Red Audrey and the Roping

Occasionally a debut novel comes along that rocks its readers back on their heels. Red Audrey and the Roping is one of that rare and remarkable breed. With storytelling as accomplished as successful literary novelists like Margaret Atwood and Sarah Waters, Jill Malone takes us on a journey through the heart of Latin professor Jane Elliot.

Set against the dramatic landscapes and seascapes of Hawaii, this is the deeply moving story of a young woman traumatized by her mother’s death. Scarred by guilt, she struggles to find the nerve to let love into her life again. Afraid to love herself or anyone else, Jane falls in love with risk, pitting herself against the world with dogged, destructive courage. But finally she reaches a point where there is only one danger left worth facing. The sole remaining question for Jane is whether she is willing to accept her history, embrace her damage, and take a chance on love.
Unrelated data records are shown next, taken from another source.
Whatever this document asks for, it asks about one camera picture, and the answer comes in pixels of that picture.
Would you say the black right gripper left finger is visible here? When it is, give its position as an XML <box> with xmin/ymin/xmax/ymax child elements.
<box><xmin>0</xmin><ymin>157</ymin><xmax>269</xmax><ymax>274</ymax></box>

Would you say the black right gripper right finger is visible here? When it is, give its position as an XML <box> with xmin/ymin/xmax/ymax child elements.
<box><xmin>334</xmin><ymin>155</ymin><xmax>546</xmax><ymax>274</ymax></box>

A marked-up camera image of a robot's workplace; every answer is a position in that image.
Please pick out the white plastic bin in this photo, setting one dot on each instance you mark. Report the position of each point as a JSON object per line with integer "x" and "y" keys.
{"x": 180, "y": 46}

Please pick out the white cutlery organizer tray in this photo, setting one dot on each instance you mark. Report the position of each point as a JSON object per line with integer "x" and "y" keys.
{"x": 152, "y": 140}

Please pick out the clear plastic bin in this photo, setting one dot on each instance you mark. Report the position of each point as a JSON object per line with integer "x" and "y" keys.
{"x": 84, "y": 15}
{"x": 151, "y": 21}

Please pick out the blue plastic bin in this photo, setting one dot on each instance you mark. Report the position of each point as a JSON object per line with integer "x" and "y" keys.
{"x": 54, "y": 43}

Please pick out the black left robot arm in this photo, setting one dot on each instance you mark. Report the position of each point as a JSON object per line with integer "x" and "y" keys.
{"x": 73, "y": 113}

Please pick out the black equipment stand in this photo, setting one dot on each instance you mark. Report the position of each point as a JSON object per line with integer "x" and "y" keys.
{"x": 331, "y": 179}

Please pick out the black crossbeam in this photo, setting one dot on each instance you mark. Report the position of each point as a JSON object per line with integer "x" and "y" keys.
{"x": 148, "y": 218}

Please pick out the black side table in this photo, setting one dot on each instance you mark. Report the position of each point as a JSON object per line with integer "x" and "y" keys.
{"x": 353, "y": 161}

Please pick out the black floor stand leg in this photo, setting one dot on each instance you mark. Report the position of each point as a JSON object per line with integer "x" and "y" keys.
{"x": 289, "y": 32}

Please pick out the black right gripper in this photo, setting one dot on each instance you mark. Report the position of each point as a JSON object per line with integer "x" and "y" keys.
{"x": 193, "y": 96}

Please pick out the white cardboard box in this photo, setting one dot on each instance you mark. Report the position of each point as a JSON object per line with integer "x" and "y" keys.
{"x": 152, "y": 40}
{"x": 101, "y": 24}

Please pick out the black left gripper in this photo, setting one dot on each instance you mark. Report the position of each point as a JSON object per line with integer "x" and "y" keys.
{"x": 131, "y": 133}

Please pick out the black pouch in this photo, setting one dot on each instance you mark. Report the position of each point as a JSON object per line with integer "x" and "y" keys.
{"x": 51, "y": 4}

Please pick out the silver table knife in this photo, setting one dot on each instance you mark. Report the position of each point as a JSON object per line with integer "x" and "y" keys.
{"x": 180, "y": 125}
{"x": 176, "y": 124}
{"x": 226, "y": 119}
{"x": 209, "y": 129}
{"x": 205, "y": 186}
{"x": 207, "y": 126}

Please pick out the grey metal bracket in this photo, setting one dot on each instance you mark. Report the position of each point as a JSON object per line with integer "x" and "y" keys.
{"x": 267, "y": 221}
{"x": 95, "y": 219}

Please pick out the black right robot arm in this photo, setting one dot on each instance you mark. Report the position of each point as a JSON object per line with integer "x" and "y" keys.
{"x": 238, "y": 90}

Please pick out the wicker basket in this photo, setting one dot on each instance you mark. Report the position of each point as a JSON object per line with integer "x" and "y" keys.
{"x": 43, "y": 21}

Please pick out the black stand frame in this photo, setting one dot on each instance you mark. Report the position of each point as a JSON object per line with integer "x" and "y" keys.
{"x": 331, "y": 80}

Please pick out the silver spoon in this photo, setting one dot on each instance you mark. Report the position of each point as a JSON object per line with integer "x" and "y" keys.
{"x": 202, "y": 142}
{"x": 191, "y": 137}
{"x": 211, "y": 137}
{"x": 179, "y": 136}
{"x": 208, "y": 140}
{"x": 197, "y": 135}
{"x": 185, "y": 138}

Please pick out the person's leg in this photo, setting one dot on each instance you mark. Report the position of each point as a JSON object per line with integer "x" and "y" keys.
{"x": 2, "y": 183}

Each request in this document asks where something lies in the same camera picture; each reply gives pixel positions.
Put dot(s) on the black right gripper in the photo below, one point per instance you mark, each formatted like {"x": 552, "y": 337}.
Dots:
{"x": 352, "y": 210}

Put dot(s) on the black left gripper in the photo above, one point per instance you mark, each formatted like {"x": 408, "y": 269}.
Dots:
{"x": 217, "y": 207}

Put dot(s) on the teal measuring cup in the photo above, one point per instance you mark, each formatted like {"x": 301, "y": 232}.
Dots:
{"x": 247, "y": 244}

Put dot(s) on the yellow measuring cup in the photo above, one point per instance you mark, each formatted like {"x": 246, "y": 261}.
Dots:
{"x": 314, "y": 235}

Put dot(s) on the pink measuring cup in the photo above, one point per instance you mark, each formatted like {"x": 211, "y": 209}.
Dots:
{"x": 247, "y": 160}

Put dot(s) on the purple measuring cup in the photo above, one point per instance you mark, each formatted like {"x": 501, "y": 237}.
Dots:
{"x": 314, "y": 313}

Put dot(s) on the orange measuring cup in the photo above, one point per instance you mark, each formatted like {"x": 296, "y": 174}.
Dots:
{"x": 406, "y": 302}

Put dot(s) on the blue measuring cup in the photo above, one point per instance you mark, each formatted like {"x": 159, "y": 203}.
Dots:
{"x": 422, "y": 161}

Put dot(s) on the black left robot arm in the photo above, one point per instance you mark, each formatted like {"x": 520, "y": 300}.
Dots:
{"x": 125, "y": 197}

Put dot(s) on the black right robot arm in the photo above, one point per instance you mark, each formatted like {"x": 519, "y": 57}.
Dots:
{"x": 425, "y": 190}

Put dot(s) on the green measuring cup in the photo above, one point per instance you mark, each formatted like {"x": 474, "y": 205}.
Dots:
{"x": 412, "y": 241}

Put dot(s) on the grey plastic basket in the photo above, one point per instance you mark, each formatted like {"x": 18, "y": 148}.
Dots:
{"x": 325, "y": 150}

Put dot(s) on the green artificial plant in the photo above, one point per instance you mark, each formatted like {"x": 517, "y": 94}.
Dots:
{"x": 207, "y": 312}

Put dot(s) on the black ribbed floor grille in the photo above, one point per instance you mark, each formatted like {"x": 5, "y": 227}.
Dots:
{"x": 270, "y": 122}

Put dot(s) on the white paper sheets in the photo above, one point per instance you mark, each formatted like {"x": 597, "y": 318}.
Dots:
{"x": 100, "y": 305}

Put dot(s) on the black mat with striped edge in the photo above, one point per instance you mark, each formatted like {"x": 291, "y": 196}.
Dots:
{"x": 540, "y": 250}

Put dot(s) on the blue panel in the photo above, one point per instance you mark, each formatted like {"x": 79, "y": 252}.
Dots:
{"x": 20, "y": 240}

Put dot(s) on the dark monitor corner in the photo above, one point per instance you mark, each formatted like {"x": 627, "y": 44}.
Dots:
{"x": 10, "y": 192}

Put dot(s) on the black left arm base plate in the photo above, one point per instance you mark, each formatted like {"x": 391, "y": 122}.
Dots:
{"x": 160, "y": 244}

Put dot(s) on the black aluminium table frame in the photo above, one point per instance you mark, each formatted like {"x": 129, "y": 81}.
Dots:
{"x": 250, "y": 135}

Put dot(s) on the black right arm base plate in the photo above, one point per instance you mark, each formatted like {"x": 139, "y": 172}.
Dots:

As well as a gripping and emotional story, Red Audrey and the Roping is a remarkable literary achievement. The breathtaking prose evokes setting, characters, and relationships with equal grace. The dialogue sparks and sparkles. Splintered fragments of narrative come together to form a seamless suspenseful story that flows effortlessly to its dramatic conclusion.

Winner of the Bywater Prize for Fiction, Red Audrey and the Roping is one of the most memorable first novels you will ever read.